§ Problem requirements
Set the entries below down again, please. Match them exactly.
------------------------------------------------------------
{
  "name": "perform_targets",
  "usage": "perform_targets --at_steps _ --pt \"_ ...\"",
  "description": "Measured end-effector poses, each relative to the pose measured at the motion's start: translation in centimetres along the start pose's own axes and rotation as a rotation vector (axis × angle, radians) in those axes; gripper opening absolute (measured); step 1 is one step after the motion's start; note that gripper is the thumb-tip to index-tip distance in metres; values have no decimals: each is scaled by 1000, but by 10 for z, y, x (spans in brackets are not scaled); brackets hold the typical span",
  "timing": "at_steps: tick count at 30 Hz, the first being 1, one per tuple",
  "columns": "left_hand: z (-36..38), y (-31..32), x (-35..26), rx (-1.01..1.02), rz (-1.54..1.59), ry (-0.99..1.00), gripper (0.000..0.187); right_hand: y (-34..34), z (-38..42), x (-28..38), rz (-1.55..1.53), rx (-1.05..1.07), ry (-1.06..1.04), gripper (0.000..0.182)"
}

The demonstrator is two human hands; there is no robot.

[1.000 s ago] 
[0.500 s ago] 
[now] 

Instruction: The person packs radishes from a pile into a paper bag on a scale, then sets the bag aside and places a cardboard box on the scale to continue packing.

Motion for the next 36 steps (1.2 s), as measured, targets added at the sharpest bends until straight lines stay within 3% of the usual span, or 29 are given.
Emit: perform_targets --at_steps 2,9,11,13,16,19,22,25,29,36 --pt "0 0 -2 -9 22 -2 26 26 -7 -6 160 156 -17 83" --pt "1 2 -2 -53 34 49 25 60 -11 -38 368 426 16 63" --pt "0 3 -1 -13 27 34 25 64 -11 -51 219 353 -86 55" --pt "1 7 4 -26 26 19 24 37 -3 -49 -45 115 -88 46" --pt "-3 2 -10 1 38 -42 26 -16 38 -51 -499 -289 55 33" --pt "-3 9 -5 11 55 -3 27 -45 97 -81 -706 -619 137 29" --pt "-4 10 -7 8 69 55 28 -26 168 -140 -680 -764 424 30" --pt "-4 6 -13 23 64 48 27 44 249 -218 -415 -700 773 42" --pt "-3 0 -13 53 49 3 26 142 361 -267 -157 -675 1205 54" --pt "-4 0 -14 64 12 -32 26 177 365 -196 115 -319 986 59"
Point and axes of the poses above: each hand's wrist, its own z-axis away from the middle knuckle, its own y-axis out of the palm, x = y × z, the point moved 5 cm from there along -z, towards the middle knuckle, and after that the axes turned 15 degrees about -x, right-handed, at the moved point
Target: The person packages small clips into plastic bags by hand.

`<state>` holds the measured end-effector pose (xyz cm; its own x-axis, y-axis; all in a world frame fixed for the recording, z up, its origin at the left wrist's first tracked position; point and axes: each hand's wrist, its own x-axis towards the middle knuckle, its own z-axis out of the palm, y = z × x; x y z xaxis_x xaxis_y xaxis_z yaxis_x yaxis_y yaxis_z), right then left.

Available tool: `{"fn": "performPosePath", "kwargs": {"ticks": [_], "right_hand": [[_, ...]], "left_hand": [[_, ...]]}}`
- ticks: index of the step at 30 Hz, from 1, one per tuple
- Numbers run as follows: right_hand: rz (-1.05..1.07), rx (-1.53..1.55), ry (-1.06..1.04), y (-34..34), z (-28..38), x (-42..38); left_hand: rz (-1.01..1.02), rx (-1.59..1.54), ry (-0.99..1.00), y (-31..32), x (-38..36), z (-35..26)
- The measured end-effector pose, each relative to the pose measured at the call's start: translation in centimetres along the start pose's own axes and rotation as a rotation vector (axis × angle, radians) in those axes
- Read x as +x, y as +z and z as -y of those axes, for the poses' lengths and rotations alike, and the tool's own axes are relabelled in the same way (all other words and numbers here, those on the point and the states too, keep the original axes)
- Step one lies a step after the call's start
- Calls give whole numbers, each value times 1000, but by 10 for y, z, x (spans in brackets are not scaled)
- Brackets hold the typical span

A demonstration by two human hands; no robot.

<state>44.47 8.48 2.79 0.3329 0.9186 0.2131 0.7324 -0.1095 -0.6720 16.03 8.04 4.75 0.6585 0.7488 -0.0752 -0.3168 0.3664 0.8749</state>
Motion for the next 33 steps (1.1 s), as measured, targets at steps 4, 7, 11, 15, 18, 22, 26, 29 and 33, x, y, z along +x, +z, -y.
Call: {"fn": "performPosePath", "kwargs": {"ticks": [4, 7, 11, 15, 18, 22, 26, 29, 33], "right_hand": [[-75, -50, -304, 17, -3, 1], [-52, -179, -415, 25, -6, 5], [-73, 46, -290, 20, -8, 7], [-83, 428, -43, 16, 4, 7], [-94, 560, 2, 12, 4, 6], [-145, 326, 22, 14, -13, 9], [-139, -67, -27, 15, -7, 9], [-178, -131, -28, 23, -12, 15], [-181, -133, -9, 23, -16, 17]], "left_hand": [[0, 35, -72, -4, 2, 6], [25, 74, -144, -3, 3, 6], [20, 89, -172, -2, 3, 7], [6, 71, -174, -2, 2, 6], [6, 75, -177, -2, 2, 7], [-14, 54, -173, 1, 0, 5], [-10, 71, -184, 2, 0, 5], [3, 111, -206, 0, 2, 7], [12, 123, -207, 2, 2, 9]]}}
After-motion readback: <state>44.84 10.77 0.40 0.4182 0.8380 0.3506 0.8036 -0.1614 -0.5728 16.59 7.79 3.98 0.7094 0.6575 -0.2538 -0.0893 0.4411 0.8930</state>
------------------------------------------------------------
§ Reply to the exercise
{
  "name": "perform_targets",
  "usage": "perform_targets --at_steps _ --pt \"_ ...\"",
  "description": "Measured end-effector poses, each relative to the pose measured at the motion's start: translation in centimetres along the start pose's own axes and rotation as a rotation vector (axis × angle, radians) in those axes; gripper opening absolute (measured); step 1 is one step after the motion's start; note that gripper is the thumb-tip to index-tip distance in metres; values have no decimals: each is scaled by 1000, but by 10 for z, y, x (spans in brackets are not scaled); brackets hold the typical span",
  "timing": "at_steps: tick count at 30 Hz, the first being 1, one per tuple",
  "columns": "left_hand: z (-36..38), y (-31..32), x (-35..26), rx (-1.01..1.02), rz (-1.54..1.59), ry (-0.99..1.00), gripper (0.000..0.187); right_hand: y (-34..34), z (-38..42), x (-28..38), rz (-1.55..1.53), rx (-1.05..1.07), ry (-1.06..1.04), gripper (0.000..0.182)"
}

The demonstrator is two human hands; there is no robot.

[1.000 s ago] 
[0.500 s ago] 
[now] 

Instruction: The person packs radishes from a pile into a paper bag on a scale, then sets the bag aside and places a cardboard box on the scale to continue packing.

Motion for the next 36 steps (1.2 s), as measured, targets added at the sharpest bends until straight lines stay within 3% of the usual span, or 29 are given.
Emit: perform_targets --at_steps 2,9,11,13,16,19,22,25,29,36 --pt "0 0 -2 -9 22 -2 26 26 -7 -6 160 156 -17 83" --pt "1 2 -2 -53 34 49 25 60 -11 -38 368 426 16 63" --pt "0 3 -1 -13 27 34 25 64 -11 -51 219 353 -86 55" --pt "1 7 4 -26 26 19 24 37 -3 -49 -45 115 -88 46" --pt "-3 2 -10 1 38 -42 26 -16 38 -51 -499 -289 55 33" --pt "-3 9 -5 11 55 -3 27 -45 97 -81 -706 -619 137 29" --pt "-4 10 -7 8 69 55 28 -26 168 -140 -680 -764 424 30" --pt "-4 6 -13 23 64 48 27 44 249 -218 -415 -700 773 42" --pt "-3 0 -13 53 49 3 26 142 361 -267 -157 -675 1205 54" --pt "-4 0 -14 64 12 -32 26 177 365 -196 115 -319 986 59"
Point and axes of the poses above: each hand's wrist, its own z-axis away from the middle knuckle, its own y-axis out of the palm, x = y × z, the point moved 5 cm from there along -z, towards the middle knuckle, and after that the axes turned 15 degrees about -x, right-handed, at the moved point
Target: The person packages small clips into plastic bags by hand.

`<state>` holds the measured end-effector pose (xyz cm; its own x-axis, y-axis; all in a world frame fixed for the recording, z up, its origin at the left wrist's first tracked position; point and axes: each hand's wrist, its own x-axis towards the middle knuckle, its own z-axis out of the palm, y = z × x; x y z xaxis_x xaxis_y xaxis_z yaxis_x yaxis_y yaxis_z), right then left.

Available tool: `{"fn": "performPosePath", "kwargs": {"ticks": [_], "right_hand": [[_, ...]], "left_hand": [[_, ...]]}}`
- ticks: index of the step at 30 Hz, from 1, one per tuple
- Numbers run as follows: right_hand: rz (-1.05..1.07), rx (-1.53..1.55), ry (-1.06..1.04), y (-34..34), z (-28..38), x (-42..38); left_hand: rz (-1.01..1.02), rx (-1.59..1.54), ry (-0.99..1.00), y (-31..32), x (-38..36), z (-35..26)
- The measured end-effector pose, each relative to the pose measured at the call's start: translation in centimetres along the start pose's own axes and rotation as a rotation vector (axis × angle, radians) in those axes
- Read x as +x, y as +z and z as -y of those axes, for the poses' lengths and rotations alike, and the tool's own axes are relabelled in the same way (all other words and numbers here, those on the point and the states too, keep the original axes)
- Step one lies a step after the call's start
- Calls give whole numbers, each value times 1000, but by 10 for y, z, x (spans in brackets are not scaled)
- Brackets hold the typical span

A demonstration by two human hands; no robot.

<state>44.47 8.48 2.79 0.3329 0.9186 0.2131 0.7324 -0.1095 -0.6720 16.03 8.04 4.75 0.6585 0.7488 -0.0752 -0.3168 0.3664 0.8749</state>
Motion for the next 33 steps (1.1 s), as measured, targets at steps 4, 7, 11, 15, 18, 22, 26, 29 and 33, x, y, z along +x, +z, -y.
Call: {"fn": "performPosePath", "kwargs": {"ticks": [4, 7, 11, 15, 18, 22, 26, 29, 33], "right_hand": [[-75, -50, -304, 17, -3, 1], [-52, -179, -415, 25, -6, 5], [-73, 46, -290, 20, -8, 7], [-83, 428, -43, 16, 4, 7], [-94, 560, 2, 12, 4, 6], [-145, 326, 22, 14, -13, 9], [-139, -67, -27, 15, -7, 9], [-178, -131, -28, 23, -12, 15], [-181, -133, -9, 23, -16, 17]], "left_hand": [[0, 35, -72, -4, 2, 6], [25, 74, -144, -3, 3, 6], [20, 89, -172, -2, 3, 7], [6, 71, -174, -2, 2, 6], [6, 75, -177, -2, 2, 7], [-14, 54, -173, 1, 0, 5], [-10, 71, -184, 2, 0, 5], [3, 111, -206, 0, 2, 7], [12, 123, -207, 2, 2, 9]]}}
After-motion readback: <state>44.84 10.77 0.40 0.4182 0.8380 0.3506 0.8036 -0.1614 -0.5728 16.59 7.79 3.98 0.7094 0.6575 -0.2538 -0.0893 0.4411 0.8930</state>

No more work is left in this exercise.